*Your task*
Could you filter the records below and return each line that holds "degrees"?

*Input material*
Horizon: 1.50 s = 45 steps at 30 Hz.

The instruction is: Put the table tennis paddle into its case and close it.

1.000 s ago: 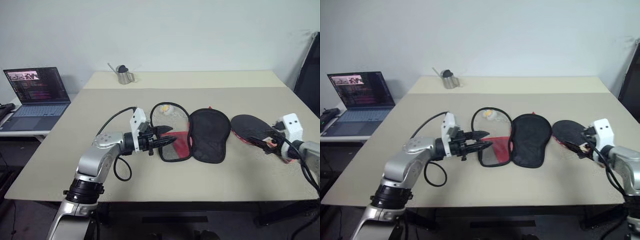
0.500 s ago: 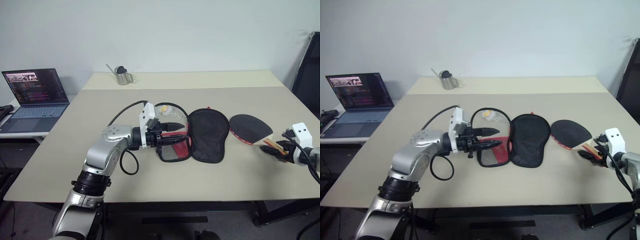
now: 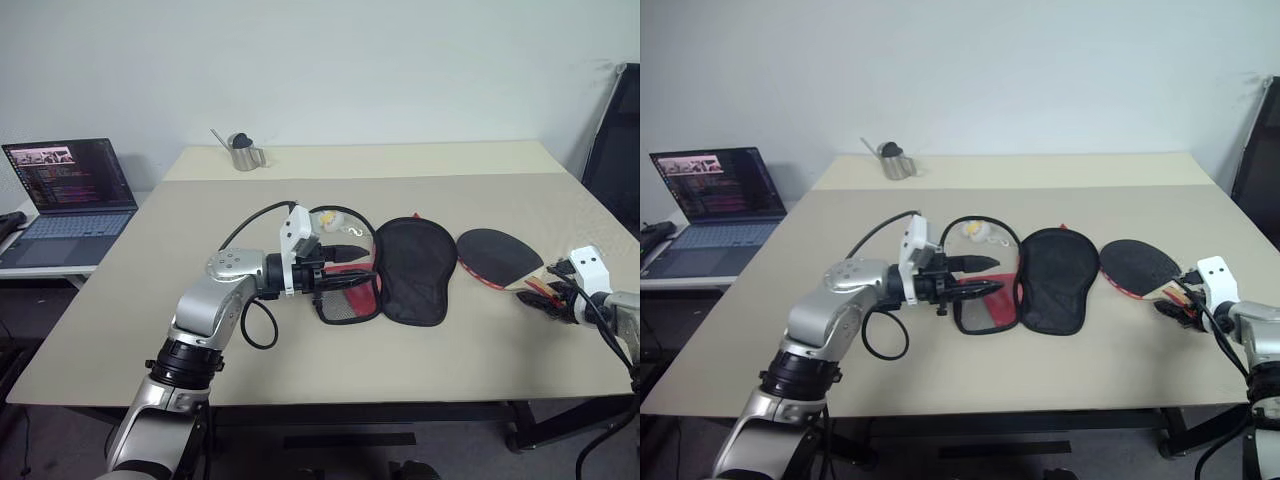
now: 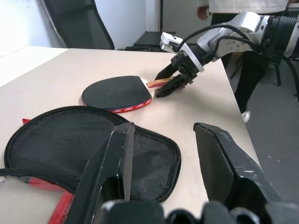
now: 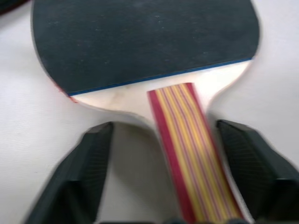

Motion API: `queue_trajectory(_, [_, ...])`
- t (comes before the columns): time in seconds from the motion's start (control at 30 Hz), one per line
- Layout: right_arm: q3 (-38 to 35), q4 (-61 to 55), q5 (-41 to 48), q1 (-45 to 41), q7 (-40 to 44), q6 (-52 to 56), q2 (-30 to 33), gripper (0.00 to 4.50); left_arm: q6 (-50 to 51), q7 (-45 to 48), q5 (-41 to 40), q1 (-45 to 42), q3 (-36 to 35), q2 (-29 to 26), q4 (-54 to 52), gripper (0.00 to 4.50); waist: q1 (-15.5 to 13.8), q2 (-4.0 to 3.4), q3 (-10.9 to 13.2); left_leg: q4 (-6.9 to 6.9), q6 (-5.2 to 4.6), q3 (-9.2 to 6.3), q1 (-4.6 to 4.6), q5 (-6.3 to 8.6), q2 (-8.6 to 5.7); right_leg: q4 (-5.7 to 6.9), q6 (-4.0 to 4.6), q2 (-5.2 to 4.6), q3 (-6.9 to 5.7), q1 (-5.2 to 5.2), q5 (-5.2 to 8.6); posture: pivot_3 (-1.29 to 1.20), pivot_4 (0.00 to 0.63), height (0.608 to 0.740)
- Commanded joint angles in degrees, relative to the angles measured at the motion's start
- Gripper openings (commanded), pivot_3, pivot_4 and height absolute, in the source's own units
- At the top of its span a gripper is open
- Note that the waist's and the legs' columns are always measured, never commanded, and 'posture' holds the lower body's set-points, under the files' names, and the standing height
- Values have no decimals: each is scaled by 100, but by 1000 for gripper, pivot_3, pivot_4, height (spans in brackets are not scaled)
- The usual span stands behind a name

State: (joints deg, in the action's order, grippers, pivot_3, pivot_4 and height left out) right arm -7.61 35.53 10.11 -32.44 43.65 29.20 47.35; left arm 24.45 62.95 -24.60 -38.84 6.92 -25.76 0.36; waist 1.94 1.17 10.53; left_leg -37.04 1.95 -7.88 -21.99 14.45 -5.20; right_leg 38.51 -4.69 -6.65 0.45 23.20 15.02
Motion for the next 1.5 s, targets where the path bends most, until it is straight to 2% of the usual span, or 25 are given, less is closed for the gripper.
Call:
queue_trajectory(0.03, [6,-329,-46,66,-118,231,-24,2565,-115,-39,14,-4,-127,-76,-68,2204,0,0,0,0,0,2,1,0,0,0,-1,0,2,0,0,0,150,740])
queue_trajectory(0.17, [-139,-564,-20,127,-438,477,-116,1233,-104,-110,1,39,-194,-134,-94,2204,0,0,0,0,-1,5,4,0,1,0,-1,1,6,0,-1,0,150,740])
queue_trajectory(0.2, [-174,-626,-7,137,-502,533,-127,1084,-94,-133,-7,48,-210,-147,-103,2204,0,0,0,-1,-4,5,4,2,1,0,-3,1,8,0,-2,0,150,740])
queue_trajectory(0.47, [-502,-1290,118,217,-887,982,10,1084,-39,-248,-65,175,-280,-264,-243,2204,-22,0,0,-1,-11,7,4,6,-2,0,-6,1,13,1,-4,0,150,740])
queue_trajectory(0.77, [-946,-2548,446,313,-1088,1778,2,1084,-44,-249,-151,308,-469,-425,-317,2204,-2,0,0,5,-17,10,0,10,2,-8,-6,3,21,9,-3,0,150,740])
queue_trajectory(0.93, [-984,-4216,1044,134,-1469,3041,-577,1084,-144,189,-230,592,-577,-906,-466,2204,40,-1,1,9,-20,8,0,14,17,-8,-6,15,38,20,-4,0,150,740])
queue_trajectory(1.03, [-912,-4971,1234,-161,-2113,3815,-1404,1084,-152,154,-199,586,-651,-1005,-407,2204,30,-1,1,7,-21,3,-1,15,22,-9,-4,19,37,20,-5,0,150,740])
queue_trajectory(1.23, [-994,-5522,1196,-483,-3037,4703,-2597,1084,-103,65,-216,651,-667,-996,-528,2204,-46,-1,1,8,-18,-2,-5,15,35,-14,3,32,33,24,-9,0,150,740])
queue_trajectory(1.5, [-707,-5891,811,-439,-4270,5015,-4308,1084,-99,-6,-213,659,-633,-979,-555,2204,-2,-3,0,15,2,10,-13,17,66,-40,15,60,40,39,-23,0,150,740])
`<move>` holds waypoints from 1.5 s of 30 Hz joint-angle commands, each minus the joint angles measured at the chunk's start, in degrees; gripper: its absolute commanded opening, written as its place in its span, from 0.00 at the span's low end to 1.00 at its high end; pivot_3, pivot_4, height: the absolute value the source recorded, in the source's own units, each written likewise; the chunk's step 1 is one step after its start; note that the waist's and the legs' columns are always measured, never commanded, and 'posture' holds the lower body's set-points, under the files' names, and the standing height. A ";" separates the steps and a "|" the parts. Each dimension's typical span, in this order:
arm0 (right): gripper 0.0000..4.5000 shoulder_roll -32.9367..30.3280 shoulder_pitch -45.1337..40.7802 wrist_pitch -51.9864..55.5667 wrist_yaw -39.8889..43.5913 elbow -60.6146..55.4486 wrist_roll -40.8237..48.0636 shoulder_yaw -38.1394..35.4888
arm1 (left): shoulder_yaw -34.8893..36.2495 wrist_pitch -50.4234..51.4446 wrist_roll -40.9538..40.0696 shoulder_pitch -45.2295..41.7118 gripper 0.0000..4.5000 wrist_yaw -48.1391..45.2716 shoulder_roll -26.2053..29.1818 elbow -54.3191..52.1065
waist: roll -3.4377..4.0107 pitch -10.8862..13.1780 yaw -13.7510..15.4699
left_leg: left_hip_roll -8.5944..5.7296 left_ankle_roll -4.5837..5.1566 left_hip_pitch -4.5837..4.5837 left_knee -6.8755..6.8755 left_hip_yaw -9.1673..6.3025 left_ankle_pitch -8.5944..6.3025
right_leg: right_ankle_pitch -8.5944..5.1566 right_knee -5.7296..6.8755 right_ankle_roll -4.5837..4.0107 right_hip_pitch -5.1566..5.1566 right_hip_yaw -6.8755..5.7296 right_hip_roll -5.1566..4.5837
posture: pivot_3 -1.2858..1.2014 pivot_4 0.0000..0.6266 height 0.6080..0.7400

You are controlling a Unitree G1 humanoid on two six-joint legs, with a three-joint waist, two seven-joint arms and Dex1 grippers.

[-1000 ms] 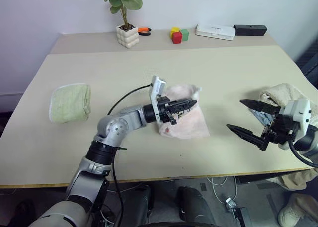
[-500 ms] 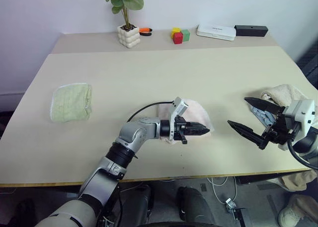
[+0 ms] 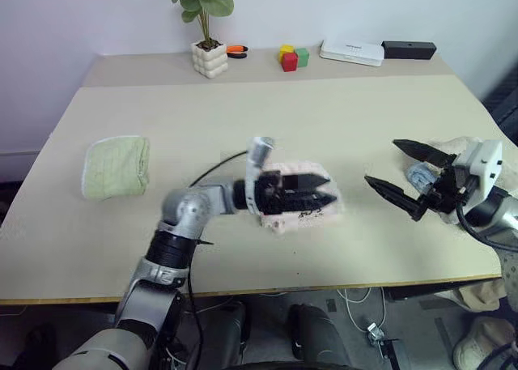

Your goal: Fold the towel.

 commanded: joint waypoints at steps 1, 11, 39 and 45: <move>1.00 3.10 -5.31 -0.87 -6.54 1.71 -0.60 -0.40 | 4.51 -1.38 -0.95 -1.02 0.98 5.64 -1.09 -0.77 | -0.06 0.03 -0.03 | -0.01 0.00 0.00 0.05 0.00 0.00 | 0.00 0.02 0.00 0.01 0.00 0.00 | 0.52 0.24 1.00; 0.71 23.38 -8.78 2.68 -26.90 -4.77 -6.56 14.27 | 14.61 -16.67 4.03 5.62 0.36 26.25 -9.20 -0.76 | -0.06 0.00 0.38 | -0.03 -0.14 0.02 -0.10 -0.01 0.07 | 0.13 0.29 0.17 -0.22 0.09 0.03 | 0.52 0.24 1.00; 0.01 29.98 -8.67 5.87 -41.94 12.91 -27.86 24.73 | 2.08 -17.34 23.65 7.56 0.00 36.10 -9.60 8.14 | -0.05 -0.08 1.34 | -0.02 -0.17 0.08 0.22 -0.04 0.08 | 0.20 0.34 0.17 -0.02 0.10 0.35 | 0.52 0.24 1.00; 0.13 32.31 -8.56 6.74 -39.16 11.53 -19.76 19.03 | 3.30 -17.08 22.67 7.88 0.00 34.14 -9.18 7.63 | -0.05 -0.08 1.30 | -0.02 -0.16 0.08 0.22 -0.04 0.08 | 0.20 0.35 0.17 -0.03 0.10 0.35 | 0.52 0.24 1.00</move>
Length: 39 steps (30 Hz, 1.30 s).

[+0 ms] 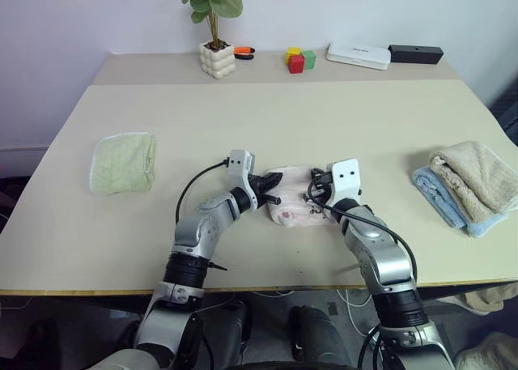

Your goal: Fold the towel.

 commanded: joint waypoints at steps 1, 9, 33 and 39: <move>0.20 0.35 0.34 -0.75 1.40 -1.66 4.10 -5.05 | 1.71 0.16 -1.60 -0.14 0.00 -1.22 0.22 -1.26 | 0.00 0.00 0.00 | 0.00 0.00 0.00 0.00 0.00 0.00 | 0.00 0.00 0.00 0.00 0.00 0.00 | 0.52 0.24 1.00; 1.00 -1.38 -2.77 -4.96 3.13 -2.08 3.33 -6.36 | 6.31 4.42 -6.47 -0.87 0.75 -2.55 3.02 -4.95 | 0.01 0.00 -0.67 | 0.02 0.00 0.00 -0.05 0.00 0.00 | 0.01 0.01 0.02 -0.06 0.00 0.01 | 0.52 0.24 1.00; 1.00 -31.32 8.31 -6.94 43.95 -13.45 21.26 -17.50 | 15.13 46.41 -30.31 3.82 0.99 -3.01 13.92 -11.14 | 0.01 0.11 -1.47 | 0.02 0.01 0.04 -0.16 -0.02 -0.01 | -0.01 -0.08 0.03 0.02 -0.05 -0.27 | 0.52 0.24 1.00; 1.00 -30.53 8.12 -7.33 42.26 -13.68 21.10 -17.32 | 16.98 49.72 -29.75 3.93 0.99 0.78 14.26 -10.83 | 0.02 0.09 -1.45 | 0.02 -0.09 0.05 -0.14 -0.01 -0.06 | -0.01 -0.07 0.02 0.01 -0.04 -0.28 | 0.52 0.24 1.00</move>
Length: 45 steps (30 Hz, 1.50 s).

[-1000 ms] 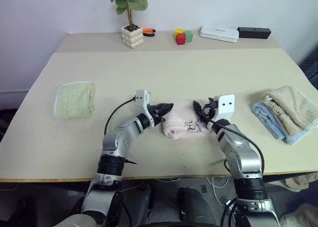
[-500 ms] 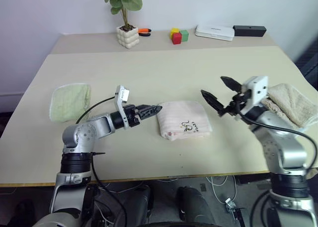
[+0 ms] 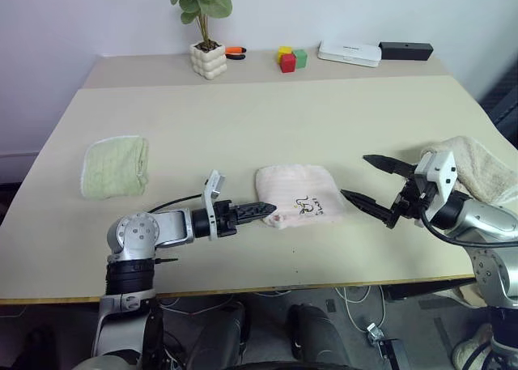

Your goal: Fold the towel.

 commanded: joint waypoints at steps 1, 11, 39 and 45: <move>1.00 0.24 -0.27 -1.64 -0.88 -2.22 0.11 -1.50 | 3.63 3.89 -1.02 -0.30 0.99 2.51 0.39 1.37 | 0.00 0.00 0.00 | 0.00 0.00 0.00 0.00 0.00 0.00 | 0.00 0.00 0.00 0.00 0.00 0.00 | 0.52 0.24 1.00; 1.00 0.69 -2.24 -2.65 -2.57 -1.23 -0.80 -0.34 | 2.60 5.29 4.04 -8.50 0.99 9.94 -8.60 12.75 | 0.01 -0.04 1.86 | -0.03 -0.03 0.00 0.37 -0.02 -0.06 | -0.08 -0.01 -0.14 0.27 -0.09 -0.02 | 0.52 0.24 1.00; 1.00 -0.68 1.35 -2.68 1.16 -1.90 4.14 -4.79 | 2.85 -28.78 11.01 -8.53 0.01 -1.29 -14.82 5.81 | 0.01 0.00 1.25 | -0.04 0.12 0.02 0.40 -0.04 -0.17 | -0.01 -0.29 -0.01 0.44 -0.14 -0.06 | 0.52 0.24 1.00; 1.00 1.16 -1.40 -2.38 0.71 -1.86 3.90 -1.17 | 7.18 -36.66 9.83 -9.62 0.01 1.56 -11.23 1.17 | -0.03 0.03 1.48 | -0.02 0.12 -0.09 0.43 -0.04 -0.17 | -0.01 -0.29 -0.01 0.34 -0.15 -0.04 | 0.52 0.24 1.00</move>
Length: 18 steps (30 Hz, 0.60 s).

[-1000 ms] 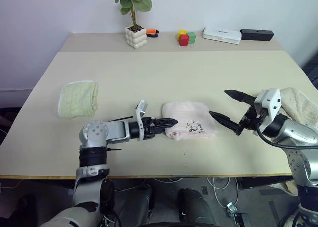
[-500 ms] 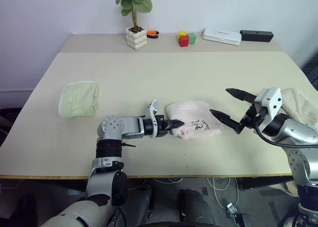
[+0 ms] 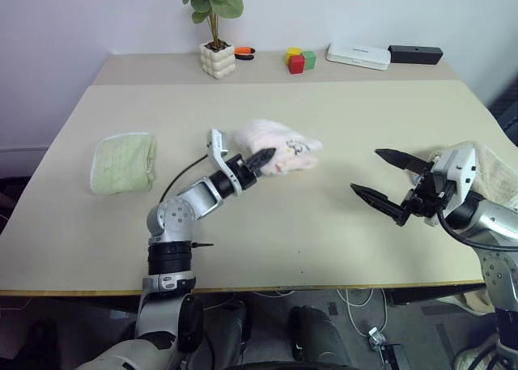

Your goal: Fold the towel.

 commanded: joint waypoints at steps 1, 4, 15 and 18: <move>1.00 1.24 -1.78 0.08 -0.18 -1.85 1.18 1.22 | 2.48 -6.52 -0.17 -1.41 0.01 0.12 2.62 -5.04 | 0.00 0.00 -0.01 | 0.00 0.00 -0.04 0.00 0.00 0.00 | 0.00 0.00 0.00 -0.04 0.00 0.00 | 0.52 0.24 1.00; 1.00 1.77 -1.98 0.04 0.96 -1.40 1.45 2.50 | 5.55 -14.03 1.86 -3.01 0.01 1.96 5.45 -5.33 | -0.01 0.01 0.04 | 0.00 0.00 -0.07 -0.01 0.00 0.01 | 0.01 0.01 0.01 -0.10 0.00 0.01 | 0.52 0.24 1.00; 1.00 3.96 -11.75 1.33 6.44 5.83 4.89 5.34 | 13.42 -31.67 8.42 7.79 0.01 8.78 14.40 -15.84 | -0.04 0.05 0.09 | 0.00 0.01 -0.07 -0.11 0.04 0.01 | 0.05 0.01 0.04 -0.17 0.05 0.02 | 0.52 0.24 1.00; 1.00 4.30 -13.00 0.97 7.10 7.24 4.49 5.83 | 14.09 -32.96 8.03 9.78 0.01 10.09 14.88 -16.16 | -0.13 0.10 0.30 | 0.00 0.01 -0.09 -0.04 -0.01 0.01 | 0.05 0.03 0.02 -0.16 0.01 0.03 | 0.52 0.24 1.00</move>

*Task result*
- Commanded joint angles in degrees, relative to the angles measured at the motion's start
`<move>` holds waypoints from 1.5 s of 30 Hz joint-angle commands, each minus the joint angles measured at the chunk's start, in degrees; gripper: its absolute commanded opening, written as its place in its span, from 0.00 at the span's low end to 1.00 at its high end; pivot_3, pivot_4, height: the absolute value the source recorded, in the source's own units, each written likewise; the chunk's step 1 is one step after its start; note that the waist's and the legs' columns are always measured, never commanded, and 'posture' holds the lower body's set-points, under the files' names, and the standing height. A ";" separates the steps and a "|" the parts. Each dimension's typical span, in this order:

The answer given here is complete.